“I’m So OCD.”

Jamey Simon, Staff

To add to the daily challenges that come with having mental disorders, many of them come with damaging stereotypes.

Some people assume that those suffering from bipolar disorder have mood changes every two minutes. This is false. A common theme among people with bipolar disorder is having manic and depressive episodes. These can last days.

Another stereotype concerns those afflicted with depression. This could be others assuming that they are depressed because of certain things around them, although it could be true for some. Depression can occur randomly, usually affecting most people when they enter their teens. Depressive mood swings can come about randomly as well, causing people to feel sad when they have no reason to.

One of the biggest disorders that has a stereotype would be OCD or obsessive compulsive disorder.

OCD is surprisingly very common and affects over 1 in 50 people and over 2% of the population. Most people joke that those with obsessive compulsive disorder are overly neat and wash their hands every 30 minutes. Although this behavior can happen to people with OCD, it is actually not the most common form of the disorder. People affected by OCD can experience intrusive thoughts, which are unwanted and often disturbing images or actions that pop into the mind. These thoughts can include images of being hurt by their loved ones or hurting their loved ones. Although the person with OCD doesn’t want these things to happen, their mind convinces them that it will happen. 

When people obsess over their thoughts, the obsessive side of OCD appears. These frightening thoughts can stay in their head for days or weeks and keep popping up.
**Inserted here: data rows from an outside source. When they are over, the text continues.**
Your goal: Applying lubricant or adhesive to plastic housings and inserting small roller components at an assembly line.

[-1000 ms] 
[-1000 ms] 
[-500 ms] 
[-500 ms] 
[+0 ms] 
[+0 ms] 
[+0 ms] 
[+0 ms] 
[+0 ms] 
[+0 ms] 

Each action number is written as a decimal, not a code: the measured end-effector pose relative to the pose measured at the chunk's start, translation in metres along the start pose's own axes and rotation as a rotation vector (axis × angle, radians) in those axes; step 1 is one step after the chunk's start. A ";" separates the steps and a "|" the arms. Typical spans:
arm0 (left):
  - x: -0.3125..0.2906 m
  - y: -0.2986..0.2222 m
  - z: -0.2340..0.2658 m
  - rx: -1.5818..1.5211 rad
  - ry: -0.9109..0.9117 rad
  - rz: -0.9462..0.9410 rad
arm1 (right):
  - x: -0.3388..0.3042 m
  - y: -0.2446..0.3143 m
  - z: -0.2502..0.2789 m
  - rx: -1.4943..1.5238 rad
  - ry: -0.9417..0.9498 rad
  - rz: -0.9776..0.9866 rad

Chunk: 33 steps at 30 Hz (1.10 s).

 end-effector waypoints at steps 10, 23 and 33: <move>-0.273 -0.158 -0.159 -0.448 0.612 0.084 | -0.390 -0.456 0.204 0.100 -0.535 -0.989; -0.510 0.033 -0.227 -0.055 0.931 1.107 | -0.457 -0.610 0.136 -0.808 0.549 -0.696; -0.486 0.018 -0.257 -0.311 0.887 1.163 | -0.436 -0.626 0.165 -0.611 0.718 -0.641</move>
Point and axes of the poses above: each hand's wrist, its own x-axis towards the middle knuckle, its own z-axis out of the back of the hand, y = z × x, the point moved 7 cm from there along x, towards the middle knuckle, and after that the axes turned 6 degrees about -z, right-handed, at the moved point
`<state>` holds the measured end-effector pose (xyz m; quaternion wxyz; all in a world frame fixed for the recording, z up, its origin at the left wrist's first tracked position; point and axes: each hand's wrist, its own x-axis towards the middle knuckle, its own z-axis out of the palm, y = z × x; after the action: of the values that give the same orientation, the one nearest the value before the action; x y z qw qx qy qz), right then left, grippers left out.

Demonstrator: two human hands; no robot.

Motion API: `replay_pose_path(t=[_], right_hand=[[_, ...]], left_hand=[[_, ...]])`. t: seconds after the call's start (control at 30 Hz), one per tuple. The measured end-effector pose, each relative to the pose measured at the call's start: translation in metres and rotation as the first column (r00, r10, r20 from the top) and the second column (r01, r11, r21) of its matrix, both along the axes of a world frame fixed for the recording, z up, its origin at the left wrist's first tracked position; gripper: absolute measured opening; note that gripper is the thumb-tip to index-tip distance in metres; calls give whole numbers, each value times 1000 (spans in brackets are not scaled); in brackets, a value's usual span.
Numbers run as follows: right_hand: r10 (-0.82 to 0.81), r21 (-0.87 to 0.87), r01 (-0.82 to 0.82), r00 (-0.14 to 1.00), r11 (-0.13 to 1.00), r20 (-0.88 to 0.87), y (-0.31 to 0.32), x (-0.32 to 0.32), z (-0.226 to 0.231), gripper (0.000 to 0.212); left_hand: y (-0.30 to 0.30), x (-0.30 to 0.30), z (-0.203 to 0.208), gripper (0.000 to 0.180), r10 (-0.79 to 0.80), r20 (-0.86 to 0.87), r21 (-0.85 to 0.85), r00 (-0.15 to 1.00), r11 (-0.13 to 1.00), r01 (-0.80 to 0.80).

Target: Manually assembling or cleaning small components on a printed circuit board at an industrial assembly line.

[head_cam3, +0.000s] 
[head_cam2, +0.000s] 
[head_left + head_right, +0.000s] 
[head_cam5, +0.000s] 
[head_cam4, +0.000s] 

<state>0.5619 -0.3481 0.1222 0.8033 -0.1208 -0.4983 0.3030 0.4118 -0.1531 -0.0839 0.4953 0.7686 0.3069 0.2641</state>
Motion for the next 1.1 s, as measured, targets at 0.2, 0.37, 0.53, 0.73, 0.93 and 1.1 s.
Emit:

It is hard for someone afflicted with OCD to talk about what they are feeling because most of their thoughts seem very hazy.

Obsessive thoughts can also be counting and doing certain rituals to prevent something bad from happening. Someone might turn the doorknob three times before they open it to a certain room to stop their family from “getting hurt or killed.” Such behavior can take over a person’s life, although it might not be as strong with others.

Many people, without cruel intent, use the phrase “ I’m so OCD.” Most of the time, these people are talking about being neat or are bothered if something isn’t even or clean. Nevertheless, such language can be offensive to people with OCD because what they go through is often terrifying. 

As someone who actually has OCD, I can say that growing up with the disorder has made my brain stronger and aware of how to treat others whether that person has a mental disorder or not.

The Center for Mindfulness and CBT identifies five misconceptions that circulate about OCD. Perhaps the most prevalent is the belief that “everyone with OCD washes their hands too much.” This behavior can affect some people with OCD, but it is not the most common form.

Another myth is that people with OCD are intent on always keeping things neat and organized. The site states, “Raise your hand if you’ve ever heard someone playfully say, ‘I’m so OCD’ while cleaning a room or organizing a desk.”

The site goes on to explain, “Saying this can be the equivalent of saying ‘I’m so anorexic’ because you choose to avoid dessert after dinner.” 

The site explains how harmful it can be to downplay mental illness and make it seem more like a quirky trait than something very harmful.

The important point is to be more careful with both our language and our judgments. Keep in mind how others might feel when you make comments, and remember to treat everyone with kindness.